I’m in touch with thousands of amazing people each working on amazing, game-changing things. Individually, these projects might seem trivial but when you start to see how they interrelate and all form part of a bigger picture you get this sense of emergence and epoch-shifting power. The odds of avoiding climate and ecosystem breakdown seem insurmountable much of the time, but I am buoyed by all the creativity and love that seeks a different path. I act because it seems right to do so, irrespective of the most likely outcome, and I’m motivated by the beauty of my colleagues doing the same, each in their own way.
What does a diamond represent to you?
My first boss had a picture of a diamond above her desk accompanied by the phrase ‘pressure makes diamonds’, which has always stuck with me. The extraordinary times we live in call for an extraordinary response. And as hard as it is for us to live through it, the need to develop our collective response ability will likely create an extraordinary generation of people.
What would you say to Mother Nature if you could shout it up to the Sky?
Don’t give up on us yet.
Who or What are you currently most encouraged by that will help us deliver a more brilliant tomorrow for people or planet?

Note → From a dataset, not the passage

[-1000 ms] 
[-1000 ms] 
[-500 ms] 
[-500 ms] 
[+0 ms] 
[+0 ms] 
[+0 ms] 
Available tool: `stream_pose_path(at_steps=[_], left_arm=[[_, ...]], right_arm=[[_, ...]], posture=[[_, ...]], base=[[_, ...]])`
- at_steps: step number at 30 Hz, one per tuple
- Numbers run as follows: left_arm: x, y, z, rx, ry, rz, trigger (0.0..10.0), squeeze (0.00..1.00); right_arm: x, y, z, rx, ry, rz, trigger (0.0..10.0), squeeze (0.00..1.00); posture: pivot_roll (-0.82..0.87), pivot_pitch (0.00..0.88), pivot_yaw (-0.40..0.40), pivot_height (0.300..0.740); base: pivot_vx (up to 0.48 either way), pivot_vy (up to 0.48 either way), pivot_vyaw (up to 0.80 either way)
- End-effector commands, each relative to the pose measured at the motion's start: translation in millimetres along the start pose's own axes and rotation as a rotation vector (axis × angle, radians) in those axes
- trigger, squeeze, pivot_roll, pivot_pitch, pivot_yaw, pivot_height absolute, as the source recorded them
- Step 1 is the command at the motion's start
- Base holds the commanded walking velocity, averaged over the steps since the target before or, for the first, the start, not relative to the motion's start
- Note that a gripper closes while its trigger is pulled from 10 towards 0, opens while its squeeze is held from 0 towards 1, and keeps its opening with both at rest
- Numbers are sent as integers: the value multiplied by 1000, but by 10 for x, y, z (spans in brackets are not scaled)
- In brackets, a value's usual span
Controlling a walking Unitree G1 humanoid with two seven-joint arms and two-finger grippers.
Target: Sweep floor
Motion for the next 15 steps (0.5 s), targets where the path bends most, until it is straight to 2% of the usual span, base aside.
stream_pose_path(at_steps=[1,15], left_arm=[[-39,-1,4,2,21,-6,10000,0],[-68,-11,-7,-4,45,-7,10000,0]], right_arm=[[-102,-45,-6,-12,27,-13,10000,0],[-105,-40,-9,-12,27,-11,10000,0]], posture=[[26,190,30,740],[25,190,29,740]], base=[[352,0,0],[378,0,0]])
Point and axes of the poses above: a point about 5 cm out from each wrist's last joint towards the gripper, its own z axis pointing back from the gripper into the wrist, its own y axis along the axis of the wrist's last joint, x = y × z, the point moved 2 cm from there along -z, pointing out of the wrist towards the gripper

There is currently no one person or project that I’m more encouraged by than the mass stirring of the public psyche towards deep change. In many ways we need to get over our need for heroes, for outside salvation. We need to see the heroic potential in all of us, the potential that’s there in the human spirit when it counts. Every little action has infinite ripples – so you matter more than you think. And now, in this first truly global crisis, everything counts - as Margaret Atwood says, “it’s not climate change, it’s everything change”.